(Work order) Which of the lines below include "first"? Each one should be copied out.

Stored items
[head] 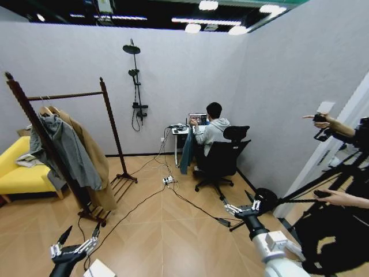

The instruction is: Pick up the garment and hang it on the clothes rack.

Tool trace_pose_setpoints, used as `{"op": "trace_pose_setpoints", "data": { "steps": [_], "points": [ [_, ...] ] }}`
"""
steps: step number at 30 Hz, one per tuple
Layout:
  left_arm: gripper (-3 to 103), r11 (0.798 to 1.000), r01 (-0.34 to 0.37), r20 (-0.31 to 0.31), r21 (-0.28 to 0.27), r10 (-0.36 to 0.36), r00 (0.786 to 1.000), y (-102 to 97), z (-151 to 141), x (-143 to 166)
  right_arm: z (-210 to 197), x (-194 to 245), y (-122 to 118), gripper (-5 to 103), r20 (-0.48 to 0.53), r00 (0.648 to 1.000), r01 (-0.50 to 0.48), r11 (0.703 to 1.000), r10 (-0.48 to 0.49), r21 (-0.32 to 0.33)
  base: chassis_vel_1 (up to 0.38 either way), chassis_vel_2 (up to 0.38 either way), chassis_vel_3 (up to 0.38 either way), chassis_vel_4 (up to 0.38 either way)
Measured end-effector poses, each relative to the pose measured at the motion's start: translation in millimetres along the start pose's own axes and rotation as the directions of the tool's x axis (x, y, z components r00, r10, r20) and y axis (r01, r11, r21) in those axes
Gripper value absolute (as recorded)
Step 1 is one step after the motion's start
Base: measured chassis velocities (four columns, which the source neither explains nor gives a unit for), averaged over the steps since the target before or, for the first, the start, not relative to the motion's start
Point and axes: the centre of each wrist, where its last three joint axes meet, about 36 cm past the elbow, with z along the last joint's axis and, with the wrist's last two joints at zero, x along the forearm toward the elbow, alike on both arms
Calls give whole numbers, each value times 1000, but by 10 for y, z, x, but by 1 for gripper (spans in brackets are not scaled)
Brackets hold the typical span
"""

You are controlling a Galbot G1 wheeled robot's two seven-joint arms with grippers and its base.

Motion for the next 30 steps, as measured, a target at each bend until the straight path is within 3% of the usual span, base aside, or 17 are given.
{"op": "trace_pose_setpoints", "data": {
  "steps": [10, 30],
  "points": [
    [100, 1000, 0, 0, 0, 0, 1000, 0, 0, 0, -147, 43, 16, 100, -53, 998, -28, 1000, 28, -11, 0, 0, 0, 0],
    [100, 1000, 0, 0, 0, 0, 1000, 0, 0, 0, -172, -48, -26, 100, -57, 998, -36, 999, 35, -23, 0, 0, 0, 0]
  ]
}}
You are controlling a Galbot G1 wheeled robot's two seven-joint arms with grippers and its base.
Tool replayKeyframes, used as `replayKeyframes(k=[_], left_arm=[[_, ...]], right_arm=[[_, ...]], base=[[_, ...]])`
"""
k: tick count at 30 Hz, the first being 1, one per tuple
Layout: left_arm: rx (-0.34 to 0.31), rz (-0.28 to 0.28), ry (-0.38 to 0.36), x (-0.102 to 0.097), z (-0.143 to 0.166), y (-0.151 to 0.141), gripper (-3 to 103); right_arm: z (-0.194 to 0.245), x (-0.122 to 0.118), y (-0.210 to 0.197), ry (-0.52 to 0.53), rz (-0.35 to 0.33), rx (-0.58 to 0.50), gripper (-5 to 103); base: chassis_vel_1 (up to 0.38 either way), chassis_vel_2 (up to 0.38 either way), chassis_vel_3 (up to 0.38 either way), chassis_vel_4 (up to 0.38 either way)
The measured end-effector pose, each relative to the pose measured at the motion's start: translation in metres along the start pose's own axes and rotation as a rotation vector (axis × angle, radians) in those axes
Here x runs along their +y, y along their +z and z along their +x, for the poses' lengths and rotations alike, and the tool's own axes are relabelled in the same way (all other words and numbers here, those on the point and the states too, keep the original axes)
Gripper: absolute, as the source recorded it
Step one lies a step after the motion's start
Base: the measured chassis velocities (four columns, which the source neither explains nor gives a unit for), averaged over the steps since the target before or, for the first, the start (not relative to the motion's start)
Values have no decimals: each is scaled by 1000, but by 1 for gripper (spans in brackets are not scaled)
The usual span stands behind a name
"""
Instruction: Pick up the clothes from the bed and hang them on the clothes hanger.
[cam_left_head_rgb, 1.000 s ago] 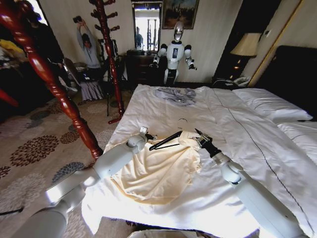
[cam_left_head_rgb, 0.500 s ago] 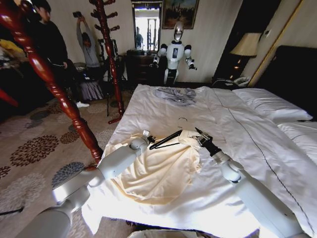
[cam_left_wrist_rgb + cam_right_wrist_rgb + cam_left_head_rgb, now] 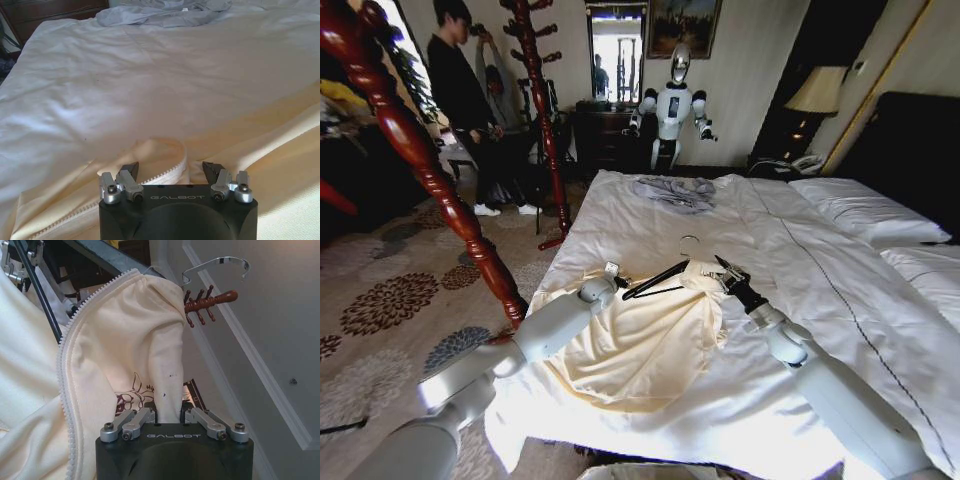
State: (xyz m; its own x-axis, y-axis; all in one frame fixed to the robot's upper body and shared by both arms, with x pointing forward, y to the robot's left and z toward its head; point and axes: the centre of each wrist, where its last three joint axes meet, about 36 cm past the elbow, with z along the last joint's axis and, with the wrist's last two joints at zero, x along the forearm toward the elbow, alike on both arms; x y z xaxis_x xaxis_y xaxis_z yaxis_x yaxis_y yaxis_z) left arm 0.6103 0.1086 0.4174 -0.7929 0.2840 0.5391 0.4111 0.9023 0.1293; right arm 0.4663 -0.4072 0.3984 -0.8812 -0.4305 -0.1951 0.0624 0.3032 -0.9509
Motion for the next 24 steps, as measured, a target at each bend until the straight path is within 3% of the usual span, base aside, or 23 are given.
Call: replayKeyframes(k=[2, 4, 6, 7, 11, 13, 17, 19, 21, 24], left_arm=[[-8, 10, -1, 2, 0, 4, 68], [-10, 12, -1, 3, 0, 5, 68], [-16, 14, -2, 4, 2, 8, 57], [-16, 14, -2, 4, 2, 8, 57], [-27, 15, -2, 5, 3, 9, 36], [-31, 15, -1, 5, 4, 9, 36], [-38, 17, 2, 5, 5, 7, 14], [-39, 17, 3, 6, 6, 7, 14], [-42, 16, 4, 6, 7, 7, 3], [-56, 20, 11, 7, 15, 9, 2]], right_arm=[[1, -1, 0, 0, 0, 0, 20], [0, -1, 0, 0, 0, 0, 20], [-1, -2, 0, 3, 0, -2, 20], [-1, -2, 0, 3, 0, -2, 20], [-2, -2, 1, 5, -2, 0, 20], [-2, -2, 1, 5, -2, 0, 20], [-1, -2, 1, 5, -1, 2, 20], [-1, -2, 1, 6, -1, 2, 20], [-1, -3, 2, 6, 0, 3, 20], [-1, -4, 1, 7, -1, 6, 20]], base=[[0, 0, 0, 0], [0, 0, 0, 0], [0, 0, 0, 0], [0, 0, 0, 0], [0, 0, 0, 0], [0, 0, 0, 0], [0, 0, 0, 0], [0, 0, 0, 0], [0, 0, 0, 0], [0, 0, 0, 0]])
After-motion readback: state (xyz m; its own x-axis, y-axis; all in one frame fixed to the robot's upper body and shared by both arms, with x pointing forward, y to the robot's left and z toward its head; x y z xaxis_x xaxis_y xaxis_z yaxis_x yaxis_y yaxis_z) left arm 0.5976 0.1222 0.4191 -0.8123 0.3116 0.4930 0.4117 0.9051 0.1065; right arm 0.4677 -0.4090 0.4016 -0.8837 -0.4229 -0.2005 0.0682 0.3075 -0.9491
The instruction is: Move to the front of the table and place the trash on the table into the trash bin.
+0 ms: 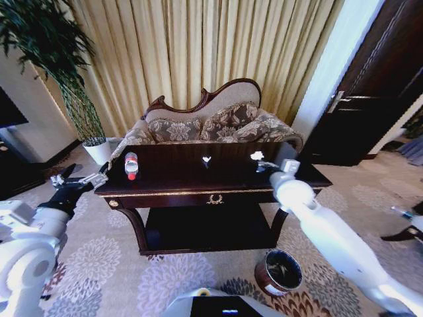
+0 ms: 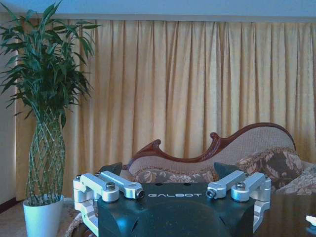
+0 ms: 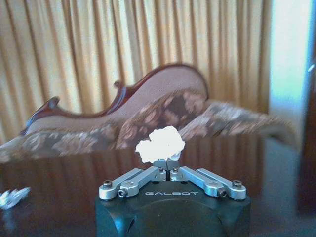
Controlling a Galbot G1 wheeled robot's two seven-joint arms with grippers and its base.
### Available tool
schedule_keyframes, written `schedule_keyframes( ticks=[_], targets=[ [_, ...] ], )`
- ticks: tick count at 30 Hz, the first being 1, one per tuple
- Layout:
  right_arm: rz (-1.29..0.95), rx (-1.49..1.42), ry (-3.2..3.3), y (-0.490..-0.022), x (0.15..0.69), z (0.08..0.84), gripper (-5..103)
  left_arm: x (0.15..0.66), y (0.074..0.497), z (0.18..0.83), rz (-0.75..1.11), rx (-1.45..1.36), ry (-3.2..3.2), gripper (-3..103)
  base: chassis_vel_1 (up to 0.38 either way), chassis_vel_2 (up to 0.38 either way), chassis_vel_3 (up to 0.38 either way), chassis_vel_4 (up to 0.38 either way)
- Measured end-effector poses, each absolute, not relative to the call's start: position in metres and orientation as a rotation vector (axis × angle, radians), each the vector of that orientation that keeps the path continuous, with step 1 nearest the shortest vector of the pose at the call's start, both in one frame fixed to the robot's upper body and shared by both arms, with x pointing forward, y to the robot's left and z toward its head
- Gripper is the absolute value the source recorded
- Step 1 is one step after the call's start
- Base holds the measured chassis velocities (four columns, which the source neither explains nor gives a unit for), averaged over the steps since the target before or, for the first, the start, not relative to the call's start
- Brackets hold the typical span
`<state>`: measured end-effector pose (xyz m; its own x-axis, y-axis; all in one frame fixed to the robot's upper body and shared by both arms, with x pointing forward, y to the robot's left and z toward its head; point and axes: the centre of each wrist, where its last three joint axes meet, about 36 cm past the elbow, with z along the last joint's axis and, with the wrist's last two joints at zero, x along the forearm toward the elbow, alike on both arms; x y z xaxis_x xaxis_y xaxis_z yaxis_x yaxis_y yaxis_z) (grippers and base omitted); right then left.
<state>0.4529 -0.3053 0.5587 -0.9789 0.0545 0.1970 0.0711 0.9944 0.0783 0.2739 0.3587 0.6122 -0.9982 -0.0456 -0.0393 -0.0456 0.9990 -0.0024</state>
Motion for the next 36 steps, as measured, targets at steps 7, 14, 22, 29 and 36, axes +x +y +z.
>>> schedule_keyframes(
  ticks=[7, 14, 22, 29, 36],
  targets=[
    [-0.009, -0.156, -3.072, -0.307, 0.412, 0.578, 0, 0.275, 0.363, 0.614, 0.01, -0.08, 3.092, 100, 0.0, 0.0, 0.0, 0.0],
    [0.019, -0.195, -3.088, -0.3, 0.347, 0.574, 0, 0.281, 0.367, 0.62, 0.037, -0.064, 3.074, 100, 0.0, 0.0, 0.0, 0.0],
    [0.001, -0.189, -3.078, -0.292, 0.314, 0.58, 0, 0.284, 0.368, 0.625, 0.057, -0.042, 3.068, 100, 0.0, 0.0, 0.0, 0.0],
    [-0.032, -0.21, -3.068, -0.286, 0.299, 0.577, 0, 0.285, 0.364, 0.624, 0.058, -0.014, 3.075, 100, 0.039, -0.037, -0.039, 0.044],
    [-0.038, -0.243, -3.061, -0.283, 0.286, 0.572, 0, 0.289, 0.361, 0.629, 0.075, 0.028, 3.068, 100, 0.167, -0.155, -0.159, 0.158]
  ],
)
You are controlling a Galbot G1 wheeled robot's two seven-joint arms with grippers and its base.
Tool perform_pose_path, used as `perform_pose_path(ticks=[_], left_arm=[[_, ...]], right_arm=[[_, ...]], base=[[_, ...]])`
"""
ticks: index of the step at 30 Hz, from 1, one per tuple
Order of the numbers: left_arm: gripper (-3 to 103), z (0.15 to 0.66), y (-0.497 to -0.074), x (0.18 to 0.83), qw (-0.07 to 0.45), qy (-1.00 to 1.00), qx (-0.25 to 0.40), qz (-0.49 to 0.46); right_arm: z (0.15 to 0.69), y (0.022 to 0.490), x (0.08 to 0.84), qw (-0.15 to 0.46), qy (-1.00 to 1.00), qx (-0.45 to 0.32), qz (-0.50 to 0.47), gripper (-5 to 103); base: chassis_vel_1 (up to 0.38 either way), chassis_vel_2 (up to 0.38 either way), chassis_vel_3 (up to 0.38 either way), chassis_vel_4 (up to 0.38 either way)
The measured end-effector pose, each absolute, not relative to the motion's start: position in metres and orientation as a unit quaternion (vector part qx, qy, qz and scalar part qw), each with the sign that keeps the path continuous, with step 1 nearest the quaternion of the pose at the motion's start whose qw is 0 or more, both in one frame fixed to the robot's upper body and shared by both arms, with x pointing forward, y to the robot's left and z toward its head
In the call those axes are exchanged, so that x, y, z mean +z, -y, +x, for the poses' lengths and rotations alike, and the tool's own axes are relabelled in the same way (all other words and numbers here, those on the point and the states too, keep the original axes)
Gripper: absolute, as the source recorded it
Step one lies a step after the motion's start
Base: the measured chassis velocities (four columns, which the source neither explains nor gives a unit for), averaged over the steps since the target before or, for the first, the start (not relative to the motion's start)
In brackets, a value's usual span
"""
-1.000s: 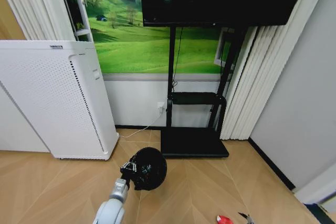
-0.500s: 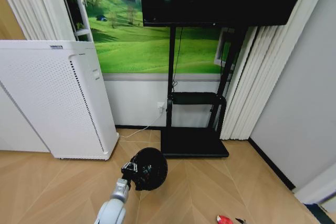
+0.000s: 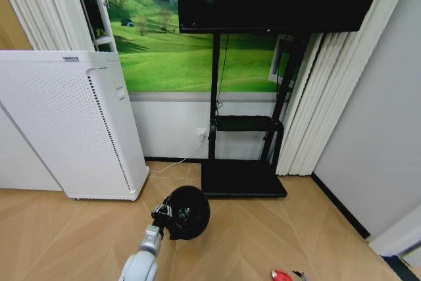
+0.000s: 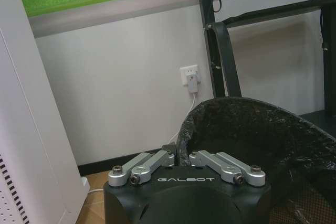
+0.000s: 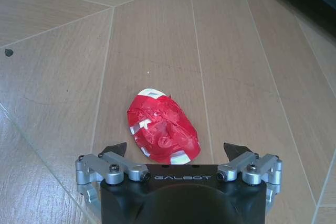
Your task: Pick up the trash bin and place the garbage on the floor into it.
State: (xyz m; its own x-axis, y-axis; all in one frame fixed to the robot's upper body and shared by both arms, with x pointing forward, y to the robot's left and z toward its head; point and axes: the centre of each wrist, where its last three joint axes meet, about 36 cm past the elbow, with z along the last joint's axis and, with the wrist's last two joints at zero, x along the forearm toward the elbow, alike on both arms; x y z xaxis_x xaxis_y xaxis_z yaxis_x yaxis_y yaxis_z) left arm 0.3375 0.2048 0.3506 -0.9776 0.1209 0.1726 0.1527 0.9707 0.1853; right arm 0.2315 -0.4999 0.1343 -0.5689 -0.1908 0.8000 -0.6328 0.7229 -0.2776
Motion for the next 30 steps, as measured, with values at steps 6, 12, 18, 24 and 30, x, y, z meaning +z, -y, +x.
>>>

(Exercise response)
Base: measured chassis velocities (four columns, which the source neither explains nor gives a unit for), averaged over the steps since the target before or, for the first, the start, not relative to the motion's start
k: tick count at 30 Hz, the first being 1, one per tuple
Base: the measured chassis velocities (four columns, which the source neither explains nor gives a unit for), averaged over the steps since the target before or, for the first, the start (not relative to the motion's start)
- ticks: tick count at 30 Hz, the first being 1, one per tuple
- Base holds the measured chassis velocities (four columns, which the source neither explains nor gives a unit for), averaged over the steps since the target before or, for the first, the start, not relative to the call's start
Base: the measured chassis velocities (four columns, which the source neither explains nor gives a unit for), averaged over the steps since the target before or, for the first, the start (not relative to the motion's start)

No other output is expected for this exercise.